Call for Volunteers: Drafting XML standards

We don’t require reporting game scores (and 99% of the time TDs wouldn’t have them anyway), so the issue of whether or not to use PGN seems irrelevant to me. Both Tom Doan and Thad Suits had earlier responded that they felt XML was the way to go.

I really don’t care what format dates are in, because the code I use will parse almost any reasonably valid date format and turn it into the internal database format (yyyy-mm-dd) anyway, I just specified mm/dd/yyyy to make it clear that we want 4 digit years rather than 2 digit years, even though we’re long past most Y2K issues (for another 93 years, at least.)

Oddly enough, the FIDE rating report format (which is a fixed field size format, not XML) uses 4 digit years (yyyy/mm/dd) in some places and 2 digit years (yy/mm/dd) in others.

FIDE accepts PGN files of game scores (and a strict reading of the FIDE handbook almost implies that game scores must be submitted), but requires the rating report data itself be in their format.

You may not consider things like byes important, I assure you that our players do, because if we don’t have them correct we WILL hear about it.

I’ve made a couple of minor changes to the files, to show that the field can be included at the group level and to change , the player’s USCF rating (as used for that tournament), to an optional (though recommended) field.

Something to consider:

As currently written, the XML format does not deal with reporting things like double round robins, etc.

It would be fairly easy to add that by adding one or more fields, such as:

Result code for game 2
Result code for game 3
Result code for game 4
etc.

The field would need to have appropriate codes added to it so that I know whether to expect more than one result in each round.

I guess the assumption is that colors alternate from one game to the next, though based on a recent thread over in the TD forum that may not be a valid assumption, in which case we would probably also need:

Color assigned for game 2
Color assigned for game 3
Color assigned for game 4
etc.

Whether matches should then be reported in this fashion or as separate rounds is unclear.

Also, I’m not sure exactly how a RR report should work.
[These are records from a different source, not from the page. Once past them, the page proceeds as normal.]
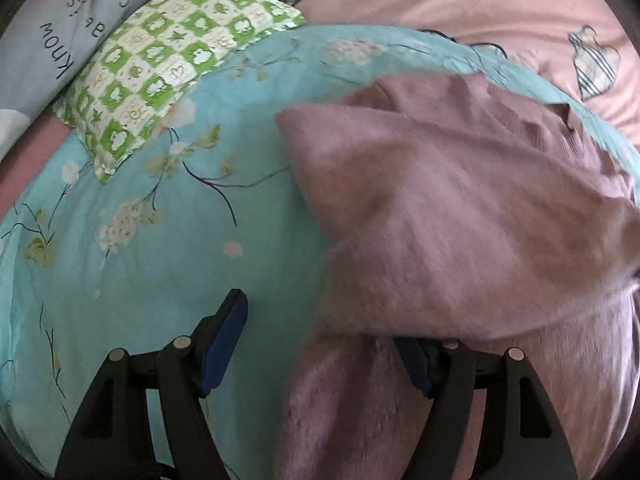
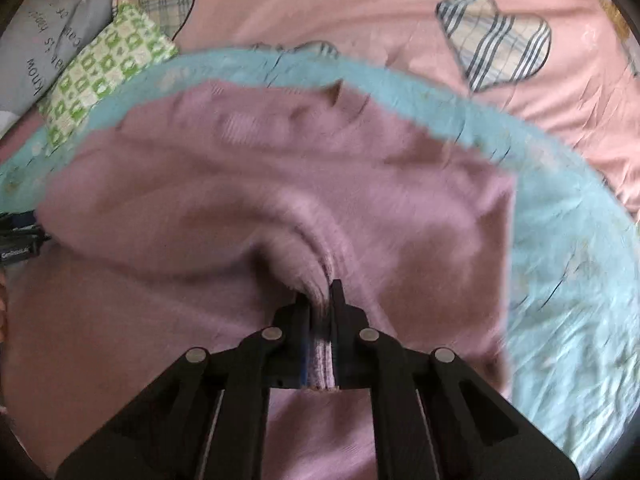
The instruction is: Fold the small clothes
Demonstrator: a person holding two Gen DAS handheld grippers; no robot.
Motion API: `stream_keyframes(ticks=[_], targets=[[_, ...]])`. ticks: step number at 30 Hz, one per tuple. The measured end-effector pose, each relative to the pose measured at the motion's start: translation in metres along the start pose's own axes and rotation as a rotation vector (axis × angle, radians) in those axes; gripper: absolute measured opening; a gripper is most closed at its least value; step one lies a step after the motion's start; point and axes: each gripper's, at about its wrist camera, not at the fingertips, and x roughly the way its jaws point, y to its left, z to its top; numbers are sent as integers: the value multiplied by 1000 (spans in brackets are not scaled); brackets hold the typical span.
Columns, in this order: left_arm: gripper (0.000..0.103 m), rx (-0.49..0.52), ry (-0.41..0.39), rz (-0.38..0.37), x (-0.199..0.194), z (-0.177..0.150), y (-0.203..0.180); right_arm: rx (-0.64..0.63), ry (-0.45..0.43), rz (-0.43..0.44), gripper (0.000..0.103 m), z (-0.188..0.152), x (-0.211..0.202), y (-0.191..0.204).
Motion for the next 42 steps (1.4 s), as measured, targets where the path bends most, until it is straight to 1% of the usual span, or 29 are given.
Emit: stream_keyframes(ticks=[1, 3, 5, 6, 7, 9, 11, 13, 14, 16, 17, 18, 19, 21, 22, 23, 25, 26, 28, 29, 30, 31, 33, 35, 38, 39, 40, 41, 42], targets=[[72, -12, 2, 3, 1, 2, 1, -5, -50, -29, 8, 10, -11, -7], [72, -52, 7, -20, 1, 7, 7, 7, -202, -87, 8, 35, -50, -26], [73, -86, 10, -51, 2, 7, 8, 11, -365, -188, 8, 52, -88, -45], [72, -102, 11, -61, 1, 7, 8, 13, -381, -208, 8, 54, -93, -51], [72, -118, 16, -59, 1, 7, 8, 11, -365, -211, 8, 55, -90, -58], [72, -144, 22, -51, 0, 3, 10, -1, -274, -167, 8, 43, -65, -67], [72, -181, 30, -72, 2, 2, 17, -46, -174, -172, 8, 19, -34, -63], [72, -205, 37, -100, 1, 0, 24, -51, -70, -145, 9, -6, -5, -61], [72, -215, 43, -117, 0, -1, 29, -40, -27, -133, 11, -15, 3, -63], [72, -242, 55, -165, -1, -3, 41, -7, 47, -116, 19, -32, 13, -64], [72, -256, 58, -196, -1, -5, 49, 5, 56, -108, 23, -40, 10, -65], [72, -266, 59, -221, -2, -8, 55, 9, 49, -92, 34, -46, 2, -65], [72, -274, 63, -258, -3, -11, 61, 10, 49, -85, 47, -48, -3, -63], [72, -258, 75, -285, -8, -16, 67, 22, 52, -71, 64, -55, -16, -63], [72, -245, 87, -289, -11, -19, 69, 41, 47, -66, 65, -58, -24, -67], [71, -227, 107, -321, -18, -23, 71, 62, 41, -51, 65, -59, -30, -70], [70, -215, 122, -408, -28, -27, 74, 129, 22, 12, 65, -63, -42, -79], [70, -212, 132, -460, -37, -29, 75, 182, 6, 54, 65, -66, -51, -86], [71, -211, 124, -545, -50, -23, 74, 244, -22, 100, 65, -65, -59, -94], [71, -202, 106, -566, -58, -16, 70, 279, -40, 127, 65, -65, -63, -97], [71, -192, 85, -570, -64, -7, 64, 307, -53, 149, 65, -62, -64, -99], [75, -184, 70, -569, -67, 0, 60, 344, -67, 177, 65, -62, -65, -102], [81, -173, 56, -547, -60, 22, 45, 391, -78, 224, 65, -56, -61, -106], [81, -165, 67, -517, -46, 41, 32, 452, -83, 263, 65, -49, -53, -110], [81, -155, 92, -478, -19, 63, 14, 489, -99, 271, 65, -33, -40, -113], [81, -146, 96, -457, -11, 67, 10, 496, -97, 283, 65, -29, -37, -113], [80, -135, 90, -419, -2, 72, 5, 507, -91, 316, 65, -25, -31, -112], [80, -124, 91, -373, 6, 75, 5, 516, -81, 371, 65, -20, -23, -110], [75, -111, 98, -318, 14, 77, 3, 521, -69, 426, 65, -17, -15, -108]])
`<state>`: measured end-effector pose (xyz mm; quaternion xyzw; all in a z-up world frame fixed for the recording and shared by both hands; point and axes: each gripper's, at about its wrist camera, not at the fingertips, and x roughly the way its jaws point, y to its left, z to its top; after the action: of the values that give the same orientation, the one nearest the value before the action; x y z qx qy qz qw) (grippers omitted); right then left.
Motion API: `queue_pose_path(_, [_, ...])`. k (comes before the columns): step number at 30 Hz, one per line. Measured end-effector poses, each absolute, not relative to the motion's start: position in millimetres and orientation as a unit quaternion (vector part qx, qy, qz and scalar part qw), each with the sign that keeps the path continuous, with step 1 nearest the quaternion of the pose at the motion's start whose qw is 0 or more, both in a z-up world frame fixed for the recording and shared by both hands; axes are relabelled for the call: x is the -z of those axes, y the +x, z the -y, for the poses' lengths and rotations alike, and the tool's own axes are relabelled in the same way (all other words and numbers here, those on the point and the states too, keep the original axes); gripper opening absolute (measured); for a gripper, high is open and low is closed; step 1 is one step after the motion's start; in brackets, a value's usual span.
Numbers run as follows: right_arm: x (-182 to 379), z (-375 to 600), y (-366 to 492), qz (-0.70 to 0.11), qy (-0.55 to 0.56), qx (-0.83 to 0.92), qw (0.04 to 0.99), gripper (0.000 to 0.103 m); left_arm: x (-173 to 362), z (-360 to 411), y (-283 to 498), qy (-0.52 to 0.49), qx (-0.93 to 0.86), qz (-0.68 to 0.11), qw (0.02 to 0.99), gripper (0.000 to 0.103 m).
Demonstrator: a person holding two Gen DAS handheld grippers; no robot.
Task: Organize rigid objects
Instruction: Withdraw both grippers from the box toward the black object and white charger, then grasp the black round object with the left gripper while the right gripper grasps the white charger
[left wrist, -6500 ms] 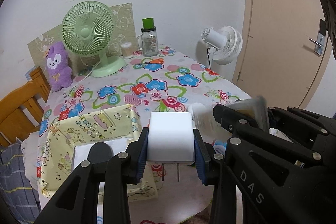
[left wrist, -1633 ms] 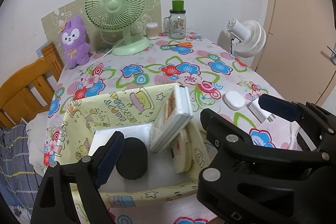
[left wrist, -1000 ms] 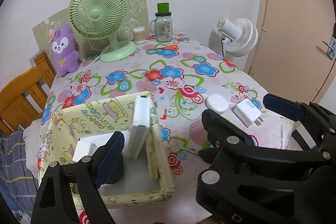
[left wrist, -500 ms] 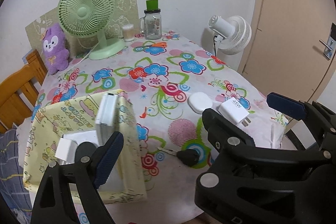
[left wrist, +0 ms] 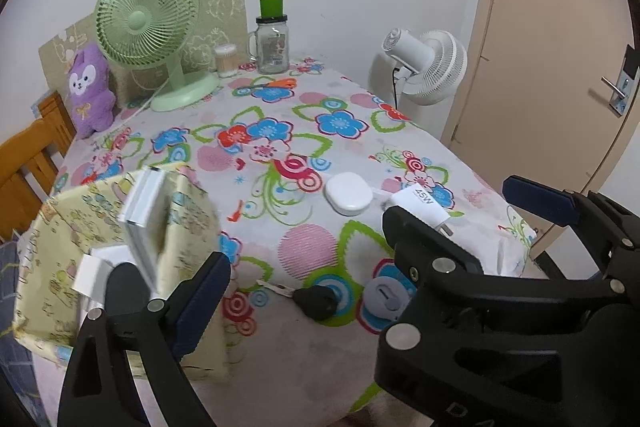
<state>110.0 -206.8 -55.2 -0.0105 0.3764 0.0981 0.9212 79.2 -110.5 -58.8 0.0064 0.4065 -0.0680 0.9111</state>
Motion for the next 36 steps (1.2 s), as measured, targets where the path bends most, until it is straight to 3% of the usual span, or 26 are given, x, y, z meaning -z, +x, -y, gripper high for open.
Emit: queue_pose_path(36, [148.5,234.4,175.7,-0.443,-0.013,-0.078,0.893,0.094,140.0,120.1,125.4,-0.02,0.056,-0.464,0.884,0.096])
Reporting
by rounds seems necessary even if the event is a RR, especially for FIDE rated events.)

While PGN has a way of specifying that a game between two named players was forfeited, it was not designed to handle byes because in a bye there aren’t two players. However, this should not be difficult to work around. A variety of ideas occur to me, but a bit of experimentation would be needed to see what would have the least impact on existing PGN parsers. Worst case, they could be handled by the ‘%’ escape mechanism.

USCF Rating and ELO of the players are part of the standard PGN tag set spelled out in the PGN spec. WhiteTeam and BlackTeam are not in the standard tag set, but are widely used. PGN parsers generally recognize (and at least ignore) tags that are syntactically correct but not in the semantically standard set (much like XML) In a similar way DirectorID/ArbiterID and Name is a simple addition, as are the USCFId’s of the players.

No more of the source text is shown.